YOUR ASSIGNMENT
Write out precisely the lines beginning with the line that contains "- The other" and ending with the last line of the entries, and no other lines.

Records from a data collection
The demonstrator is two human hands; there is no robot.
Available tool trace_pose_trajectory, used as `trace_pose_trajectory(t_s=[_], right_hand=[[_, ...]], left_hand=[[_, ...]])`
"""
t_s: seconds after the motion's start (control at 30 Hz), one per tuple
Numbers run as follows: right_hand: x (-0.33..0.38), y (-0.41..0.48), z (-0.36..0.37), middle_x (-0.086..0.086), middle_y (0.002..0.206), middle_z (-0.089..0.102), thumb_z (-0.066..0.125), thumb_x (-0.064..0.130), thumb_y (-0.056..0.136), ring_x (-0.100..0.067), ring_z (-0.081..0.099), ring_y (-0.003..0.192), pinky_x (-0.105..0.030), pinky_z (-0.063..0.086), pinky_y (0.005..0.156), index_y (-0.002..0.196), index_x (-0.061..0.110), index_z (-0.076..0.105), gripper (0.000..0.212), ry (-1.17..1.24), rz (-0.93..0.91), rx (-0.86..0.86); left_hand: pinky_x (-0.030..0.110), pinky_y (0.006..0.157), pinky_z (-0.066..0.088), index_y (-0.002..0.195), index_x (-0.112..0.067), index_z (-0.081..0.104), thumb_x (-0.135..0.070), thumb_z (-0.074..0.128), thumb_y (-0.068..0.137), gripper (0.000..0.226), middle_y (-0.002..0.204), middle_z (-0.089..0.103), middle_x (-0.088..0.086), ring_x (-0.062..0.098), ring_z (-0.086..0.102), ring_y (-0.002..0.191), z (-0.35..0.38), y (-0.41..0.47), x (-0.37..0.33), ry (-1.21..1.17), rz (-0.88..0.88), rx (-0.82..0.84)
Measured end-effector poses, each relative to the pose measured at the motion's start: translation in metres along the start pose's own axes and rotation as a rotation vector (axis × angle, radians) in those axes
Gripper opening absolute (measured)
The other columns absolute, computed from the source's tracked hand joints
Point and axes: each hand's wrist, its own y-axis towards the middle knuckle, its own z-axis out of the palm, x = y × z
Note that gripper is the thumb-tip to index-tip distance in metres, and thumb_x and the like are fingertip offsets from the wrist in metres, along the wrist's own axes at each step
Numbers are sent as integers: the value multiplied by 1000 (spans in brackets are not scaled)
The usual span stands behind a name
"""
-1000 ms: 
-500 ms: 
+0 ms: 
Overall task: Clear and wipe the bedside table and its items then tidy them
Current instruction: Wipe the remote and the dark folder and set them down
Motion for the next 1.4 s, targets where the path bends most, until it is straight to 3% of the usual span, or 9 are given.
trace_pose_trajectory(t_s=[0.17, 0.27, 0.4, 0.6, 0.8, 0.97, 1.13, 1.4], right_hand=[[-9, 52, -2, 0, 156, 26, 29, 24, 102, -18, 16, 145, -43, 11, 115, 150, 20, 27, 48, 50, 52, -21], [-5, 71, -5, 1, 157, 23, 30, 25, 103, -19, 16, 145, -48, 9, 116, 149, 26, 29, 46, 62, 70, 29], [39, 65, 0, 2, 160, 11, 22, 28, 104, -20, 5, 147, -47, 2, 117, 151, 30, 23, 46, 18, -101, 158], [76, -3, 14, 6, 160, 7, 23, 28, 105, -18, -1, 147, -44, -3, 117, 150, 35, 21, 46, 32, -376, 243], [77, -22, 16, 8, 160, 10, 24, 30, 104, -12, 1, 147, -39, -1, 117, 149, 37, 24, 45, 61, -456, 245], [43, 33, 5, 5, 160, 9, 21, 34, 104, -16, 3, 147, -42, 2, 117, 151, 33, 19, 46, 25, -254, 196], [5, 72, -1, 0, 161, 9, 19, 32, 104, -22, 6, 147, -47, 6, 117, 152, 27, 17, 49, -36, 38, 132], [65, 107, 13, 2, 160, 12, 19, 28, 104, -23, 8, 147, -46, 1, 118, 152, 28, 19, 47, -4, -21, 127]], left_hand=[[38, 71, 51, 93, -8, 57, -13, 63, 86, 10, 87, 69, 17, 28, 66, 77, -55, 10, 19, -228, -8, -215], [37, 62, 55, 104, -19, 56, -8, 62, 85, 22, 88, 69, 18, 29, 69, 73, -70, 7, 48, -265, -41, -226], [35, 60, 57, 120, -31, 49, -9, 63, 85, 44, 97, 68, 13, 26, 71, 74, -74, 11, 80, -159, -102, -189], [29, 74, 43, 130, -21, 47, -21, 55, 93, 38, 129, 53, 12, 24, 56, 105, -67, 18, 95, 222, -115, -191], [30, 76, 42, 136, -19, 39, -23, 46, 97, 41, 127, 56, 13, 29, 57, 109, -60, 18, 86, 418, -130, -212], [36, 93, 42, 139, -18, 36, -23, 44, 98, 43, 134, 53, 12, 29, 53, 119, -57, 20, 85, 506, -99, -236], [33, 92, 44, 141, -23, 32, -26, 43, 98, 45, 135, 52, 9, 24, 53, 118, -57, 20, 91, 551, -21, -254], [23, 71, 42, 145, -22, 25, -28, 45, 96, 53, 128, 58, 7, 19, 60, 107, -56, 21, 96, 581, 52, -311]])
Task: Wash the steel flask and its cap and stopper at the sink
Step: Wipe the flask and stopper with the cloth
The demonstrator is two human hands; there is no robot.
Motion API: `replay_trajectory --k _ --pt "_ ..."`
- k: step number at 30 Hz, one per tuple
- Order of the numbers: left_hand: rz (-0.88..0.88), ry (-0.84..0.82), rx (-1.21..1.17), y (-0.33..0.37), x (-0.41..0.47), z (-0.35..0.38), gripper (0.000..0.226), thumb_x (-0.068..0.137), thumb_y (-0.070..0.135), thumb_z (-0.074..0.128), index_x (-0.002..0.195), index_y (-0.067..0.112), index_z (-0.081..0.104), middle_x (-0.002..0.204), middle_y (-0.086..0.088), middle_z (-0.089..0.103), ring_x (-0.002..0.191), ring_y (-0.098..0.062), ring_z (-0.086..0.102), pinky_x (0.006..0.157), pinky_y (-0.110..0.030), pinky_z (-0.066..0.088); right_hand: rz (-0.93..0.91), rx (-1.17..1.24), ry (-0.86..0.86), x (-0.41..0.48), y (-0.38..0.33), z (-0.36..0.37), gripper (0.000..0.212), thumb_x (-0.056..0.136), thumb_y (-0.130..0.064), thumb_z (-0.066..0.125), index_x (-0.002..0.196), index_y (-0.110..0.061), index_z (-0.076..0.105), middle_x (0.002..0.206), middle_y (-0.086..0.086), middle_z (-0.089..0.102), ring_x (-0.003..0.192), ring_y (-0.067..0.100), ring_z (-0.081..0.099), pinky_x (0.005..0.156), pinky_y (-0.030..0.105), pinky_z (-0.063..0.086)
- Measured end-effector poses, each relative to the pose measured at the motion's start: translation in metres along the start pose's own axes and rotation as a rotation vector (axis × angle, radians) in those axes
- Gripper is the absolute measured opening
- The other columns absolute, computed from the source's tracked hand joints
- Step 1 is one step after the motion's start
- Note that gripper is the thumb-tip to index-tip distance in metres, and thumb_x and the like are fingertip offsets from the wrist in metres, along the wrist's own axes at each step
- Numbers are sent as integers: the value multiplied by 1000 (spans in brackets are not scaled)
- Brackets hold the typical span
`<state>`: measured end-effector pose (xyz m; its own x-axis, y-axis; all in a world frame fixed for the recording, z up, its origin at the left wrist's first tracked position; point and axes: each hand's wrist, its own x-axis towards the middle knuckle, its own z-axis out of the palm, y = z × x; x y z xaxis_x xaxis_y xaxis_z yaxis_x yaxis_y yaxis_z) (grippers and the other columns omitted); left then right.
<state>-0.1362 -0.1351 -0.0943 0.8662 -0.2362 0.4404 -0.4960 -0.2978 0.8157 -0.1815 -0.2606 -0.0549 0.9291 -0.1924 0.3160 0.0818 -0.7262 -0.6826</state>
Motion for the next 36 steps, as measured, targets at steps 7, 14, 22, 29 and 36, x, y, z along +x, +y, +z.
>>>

TASK OUTPUT
- The other columns absolute, computed from the source's tracked hand joints
- Step 1 is one step after the motion's start
- Note that gripper is the thumb-tip to index-tip distance in metres, and thumb_x and the like are fingertip offsets from the wrist in metres, along the wrist's own axes at each step
- Numbers are sent as integers: the value multiplied by 1000 (spans in brackets are not scaled)
- Brackets hold the typical span
`<state>`: measured end-effector pose (xyz m; its own x-axis, y-axis; all in a world frame fixed for the recording, z up, its origin at the left wrist's first tracked position; point and axes: each hand's wrist, its own x-axis towards the middle knuckle, its own z-axis out of the palm, y = z × x; x y z xaxis_x xaxis_y xaxis_z yaxis_x yaxis_y yaxis_z) (grippers and the other columns omitted); left then right.
<state>-0.1362 -0.1351 -0.0943 0.8662 -0.2362 0.4404 -0.4960 -0.2978 0.8157 -0.1815 -0.2606 -0.0549 0.9291 -0.1924 0.3160 0.0818 -0.7262 -0.6826</state>
Motion for the next 36 steps, as measured, targets at steps 7, 14, 22, 29 and 36, x, y, z along +x, +y, +z.
>>>

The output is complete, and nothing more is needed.